■ Description of the task
Retype all of the material exactly, leaving no line out.

■ Material shown
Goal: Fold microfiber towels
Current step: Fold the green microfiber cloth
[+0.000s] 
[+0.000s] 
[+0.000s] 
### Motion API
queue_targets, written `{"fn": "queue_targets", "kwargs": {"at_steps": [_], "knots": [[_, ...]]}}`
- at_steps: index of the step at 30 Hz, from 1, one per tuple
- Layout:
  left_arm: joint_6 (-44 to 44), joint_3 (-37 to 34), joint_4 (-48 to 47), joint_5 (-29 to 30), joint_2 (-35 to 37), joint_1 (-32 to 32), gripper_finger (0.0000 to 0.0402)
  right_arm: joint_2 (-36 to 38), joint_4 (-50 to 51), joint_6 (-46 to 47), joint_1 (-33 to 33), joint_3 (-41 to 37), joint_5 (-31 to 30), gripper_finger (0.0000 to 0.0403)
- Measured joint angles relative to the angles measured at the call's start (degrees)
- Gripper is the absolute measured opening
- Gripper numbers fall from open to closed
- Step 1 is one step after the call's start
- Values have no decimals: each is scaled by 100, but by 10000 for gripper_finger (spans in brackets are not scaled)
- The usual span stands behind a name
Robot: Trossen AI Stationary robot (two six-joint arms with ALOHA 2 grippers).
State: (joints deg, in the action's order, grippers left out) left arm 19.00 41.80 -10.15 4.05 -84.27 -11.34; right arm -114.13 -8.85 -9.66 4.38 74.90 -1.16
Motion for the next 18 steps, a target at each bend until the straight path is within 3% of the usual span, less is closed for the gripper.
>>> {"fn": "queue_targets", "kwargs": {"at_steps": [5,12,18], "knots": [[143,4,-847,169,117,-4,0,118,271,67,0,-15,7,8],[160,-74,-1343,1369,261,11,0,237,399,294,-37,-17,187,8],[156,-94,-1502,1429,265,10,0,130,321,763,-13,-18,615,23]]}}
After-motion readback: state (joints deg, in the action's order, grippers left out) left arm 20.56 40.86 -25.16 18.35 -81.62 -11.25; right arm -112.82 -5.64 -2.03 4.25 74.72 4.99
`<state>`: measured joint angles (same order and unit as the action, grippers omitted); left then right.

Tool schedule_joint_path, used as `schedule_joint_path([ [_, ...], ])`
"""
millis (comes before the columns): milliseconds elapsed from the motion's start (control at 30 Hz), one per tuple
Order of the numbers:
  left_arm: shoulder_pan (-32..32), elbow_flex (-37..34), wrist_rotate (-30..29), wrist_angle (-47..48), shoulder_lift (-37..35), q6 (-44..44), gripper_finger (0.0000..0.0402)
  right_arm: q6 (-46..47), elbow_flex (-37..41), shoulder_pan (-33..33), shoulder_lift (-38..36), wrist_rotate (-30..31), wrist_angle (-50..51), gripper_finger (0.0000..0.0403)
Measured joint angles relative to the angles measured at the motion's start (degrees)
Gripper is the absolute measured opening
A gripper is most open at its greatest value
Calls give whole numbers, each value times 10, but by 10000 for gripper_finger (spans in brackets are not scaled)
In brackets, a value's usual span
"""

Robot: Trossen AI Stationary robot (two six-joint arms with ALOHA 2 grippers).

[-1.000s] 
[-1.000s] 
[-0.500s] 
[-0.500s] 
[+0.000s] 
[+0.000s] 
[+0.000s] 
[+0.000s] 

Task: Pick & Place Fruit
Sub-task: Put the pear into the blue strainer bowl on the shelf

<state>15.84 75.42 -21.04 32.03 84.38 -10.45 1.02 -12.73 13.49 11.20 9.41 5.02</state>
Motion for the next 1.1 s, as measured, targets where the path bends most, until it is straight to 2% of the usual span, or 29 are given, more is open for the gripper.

■ Task solution
Goal: Fold microfiber towels
Current step: Fold the green microfiber cloth
[+0.000s] 
[+0.000s] 
[+0.000s] 
### Motion API
queue_targets, written `{"fn": "queue_targets", "kwargs": {"at_steps": [_], "knots": [[_, ...]]}}`
- at_steps: index of the step at 30 Hz, from 1, one per tuple
- Layout:
  left_arm: joint_6 (-44 to 44), joint_3 (-37 to 34), joint_4 (-48 to 47), joint_5 (-29 to 30), joint_2 (-35 to 37), joint_1 (-32 to 32), gripper_finger (0.0000 to 0.0402)
  right_arm: joint_2 (-36 to 38), joint_4 (-50 to 51), joint_6 (-46 to 47), joint_1 (-33 to 33), joint_3 (-41 to 37), joint_5 (-31 to 30), gripper_finger (0.0000 to 0.0403)
- Measured joint angles relative to the angles measured at the call's start (degrees)
- Gripper is the absolute measured opening
- Gripper numbers fall from open to closed
- Step 1 is one step after the call's start
- Values have no decimals: each is scaled by 100, but by 10000 for gripper_finger (spans in brackets are not scaled)
- The usual span stands behind a name
Robot: Trossen AI Stationary robot (two six-joint arms with ALOHA 2 grippers).
State: (joints deg, in the action's order, grippers left out) left arm 19.00 41.80 -10.15 4.05 -84.27 -11.34; right arm -114.13 -8.85 -9.66 4.38 74.90 -1.16
Motion for the next 18 steps, a target at each bend until the straight path is within 3% of the usual span, less is closed for the gripper.
>>> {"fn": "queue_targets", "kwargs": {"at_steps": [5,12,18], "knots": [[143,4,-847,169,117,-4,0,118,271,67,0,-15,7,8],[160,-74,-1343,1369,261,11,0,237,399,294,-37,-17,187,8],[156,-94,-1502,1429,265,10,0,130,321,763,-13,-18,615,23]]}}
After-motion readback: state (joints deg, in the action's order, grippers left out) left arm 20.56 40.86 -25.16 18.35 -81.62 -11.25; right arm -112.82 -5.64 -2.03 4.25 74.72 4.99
`<state>`: measured joint angles (same order and unit as the action, grippers omitted); left then right.

Tool schedule_joint_path, used as `schedule_joint_path([ [_, ...], ])`
"""
millis (comes before the columns): milliseconds elapsed from the motion's start (control at 30 Hz), one per tuple
Order of the numbers:
  left_arm: shoulder_pan (-32..32), elbow_flex (-37..34), wrist_rotate (-30..29), wrist_angle (-47..48), shoulder_lift (-37..35), q6 (-44..44), gripper_finger (0.0000..0.0402)
  right_arm: q6 (-46..47), elbow_flex (-37..41), shoulder_pan (-33..33), shoulder_lift (-38..36), wrist_rotate (-30..31), wrist_angle (-50..51), gripper_finger (0.0000..0.0403)
Measured joint angles relative to the angles measured at the motion's start (degrees)
Gripper is the absolute measured opening
A gripper is most open at its greatest value
Calls give whole numbers, each value times 10, but by 10000 for gripper_finger (spans in brackets are not scaled)
In brackets, a value's usual span
"""

Robot: Trossen AI Stationary robot (two six-joint arms with ALOHA 2 grippers).

[-1.000s] 
[-1.000s] 
[-0.500s] 
[-0.500s] 
[+0.000s] 
[+0.000s] 
[+0.000s] 
[+0.000s] 

Task: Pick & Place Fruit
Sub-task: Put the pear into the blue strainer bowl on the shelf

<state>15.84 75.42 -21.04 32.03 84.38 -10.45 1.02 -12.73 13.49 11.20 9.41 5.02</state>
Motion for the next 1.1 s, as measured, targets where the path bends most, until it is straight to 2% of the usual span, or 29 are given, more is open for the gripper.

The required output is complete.